# UK Soap and Drama Discussion > Hollyoaks > General >  Best actors in hollyoak

## angelblue

Hey i was just thinking who are the best actors in hollyoaks  in my opinion 

Sam Owen (liam)

Justin burton 

Ben davies 

 :Thumbsup:

----------


## Jade

I think Lisa as well

----------


## angelblue

I prefer Mandy 

But i thought the guy who played the serial killer was really good to   :Thumbsup:

----------


## emma_strange

I like Nancy, Russ and Mandy

----------


## di marco

justin, lisa, mandy, tom (!)

----------


## Jade

o little tom's a sweetie

----------


## di marco

> But i thought the guy who played the serial killer was really good to


toby! i miss him, i miss dan too!  :Sad:

----------


## di marco

> o little tom's a sweetie


he really is, hes soooooooo adorable!  :Smile:

----------


## di marco

hmmm just thought, shouldnt this be in general?

----------


## Jade

> hmmm just thought, shouldnt this be in general?


yer it should, not very observant today!

moving!

----------


## bubblegum_fairy

Ben, Frankie and Justin

----------


## pangy

Ben Davies

----------


## Rach33

Justin and Sam played by the gorgeous Chris Fountain and Louis Tamone

----------


## Dr. Tangliss

Mandy, Tony, OB, Max, the little boy who plays, Tom.

----------


## luna_lovegood

the people who play Justin and Becca are the best actors

----------


## Dr. Tangliss

Oh, I forgot Justin  :Smile:

----------


## Katy

Sarah Dunn - Mandy and Nick Pickard - Tony. I think these two are really good and there even better together

----------


## Carrie Bradshaw

I would say Mandy, Justin, Tom.
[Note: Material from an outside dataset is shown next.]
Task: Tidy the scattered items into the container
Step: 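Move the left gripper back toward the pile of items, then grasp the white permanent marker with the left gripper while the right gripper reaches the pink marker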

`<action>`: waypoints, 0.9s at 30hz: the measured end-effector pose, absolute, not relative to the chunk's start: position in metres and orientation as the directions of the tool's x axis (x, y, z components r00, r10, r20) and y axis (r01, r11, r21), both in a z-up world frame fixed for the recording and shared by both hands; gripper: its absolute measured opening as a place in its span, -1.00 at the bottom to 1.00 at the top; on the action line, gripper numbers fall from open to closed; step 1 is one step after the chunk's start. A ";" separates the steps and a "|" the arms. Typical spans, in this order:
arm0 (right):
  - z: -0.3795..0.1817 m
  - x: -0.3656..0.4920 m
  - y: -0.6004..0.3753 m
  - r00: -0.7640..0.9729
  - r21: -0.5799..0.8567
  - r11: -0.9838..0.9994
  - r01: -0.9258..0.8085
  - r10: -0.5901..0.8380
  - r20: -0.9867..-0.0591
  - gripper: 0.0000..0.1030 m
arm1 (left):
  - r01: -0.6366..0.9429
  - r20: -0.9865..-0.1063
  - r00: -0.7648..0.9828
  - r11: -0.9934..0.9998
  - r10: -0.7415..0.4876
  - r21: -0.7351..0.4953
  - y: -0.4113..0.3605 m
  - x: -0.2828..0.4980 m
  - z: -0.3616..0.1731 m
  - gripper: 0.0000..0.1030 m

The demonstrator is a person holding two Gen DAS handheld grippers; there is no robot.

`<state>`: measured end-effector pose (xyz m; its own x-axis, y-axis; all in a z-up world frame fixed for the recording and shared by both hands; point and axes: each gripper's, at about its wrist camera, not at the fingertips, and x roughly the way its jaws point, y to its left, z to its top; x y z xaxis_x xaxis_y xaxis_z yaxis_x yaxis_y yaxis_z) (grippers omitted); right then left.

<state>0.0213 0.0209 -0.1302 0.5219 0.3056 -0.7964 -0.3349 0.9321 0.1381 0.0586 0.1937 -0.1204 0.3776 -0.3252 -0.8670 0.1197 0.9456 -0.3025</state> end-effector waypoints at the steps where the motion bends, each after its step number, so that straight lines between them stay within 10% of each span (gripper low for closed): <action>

And Tony as well cos Nick Pickard has really mastered the art of making Tony just the right amount of annoying.

----------


## luna_lovegood

I can't believe I forgot to mention Mandy and Tony, they have been in it from almost the beginning.

----------


## Dr. Tangliss

Tony has been in it for day 1  :Smile:

----------


## Crazy Gal 88

i dont really think any of them can act that well but i guess Justin's alright. other than that im not too sure...

----------


## Dr. Tangliss

Well, none of them are Oscar winning material.

----------


## Lennie

Chris Fountain aka Justin

----------


## Abbie

> I think Lisa as well


i like her too

----------


## myvoice

Chris Fountain (Justin) is the best. Matt Littler (Max) and Alex Carter (Lee) are good too.

----------


## xsoftladybugx

_I think mandy is a good actress, it was so funny in the travellors caravan..._

----------


## di marco

> _I think mandy is a good actress, it was so funny in the travellors caravan..._


yeh that was funny!

----------


## myvoice

Sarah Dunn is probably the best female on the show.

----------


## Dr. Tangliss

> Sarah Dunn is probably the best female on the show.


 :Cheer:  Without a doubt, in my opinion :Cheer:

----------


## Katy

I think jessica fox that plays nancy hayton is pretty funny. Especially when she was interupting carrie in the sex talk she gave nicole.

"i mean you dont want a rash do you, or even worse a rugrat"

I think that shes good but nothing spectacular if you know what i mean.

----------


## di marco

> Sarah Dunn is probably the best female on the show.


i agree!  :Smile:

----------


## myvoice

On the whole I think the lads in H'oaks are better actors than the girls although there are a couple of girls who are quite good like Sarah Dunn, Gemma Attkinson and Ali Bastian. As for the boys - Chris Fountain, Matt Littler, Alex Carter, Lee Ottway and Kevin Scarce are all excellent.

----------